- [Assignment] In this exercise, return the whole listing exactly, excluding any images.

- [Data extract]
+++++

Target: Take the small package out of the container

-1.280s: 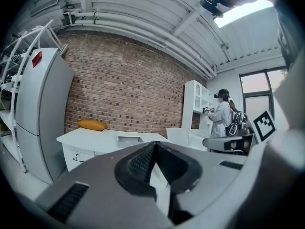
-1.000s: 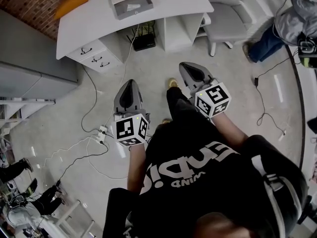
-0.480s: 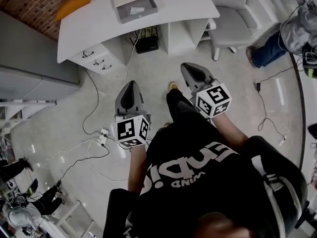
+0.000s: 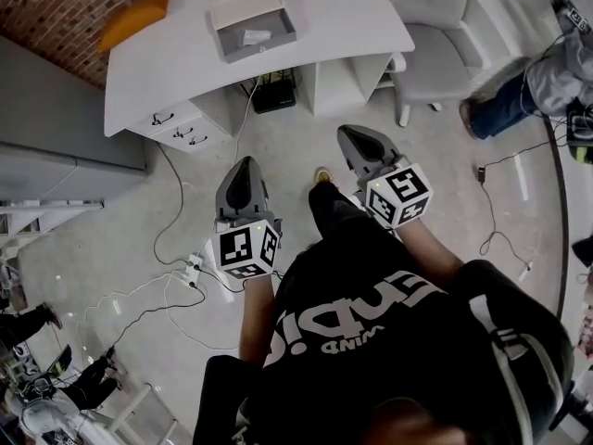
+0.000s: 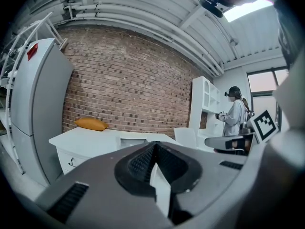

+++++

- [Exercise result]
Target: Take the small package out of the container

-1.280s: 
-1.000s: 
-0.480s: 
+0.000s: 
+0.000s: 

Nothing further is needed for the exercise.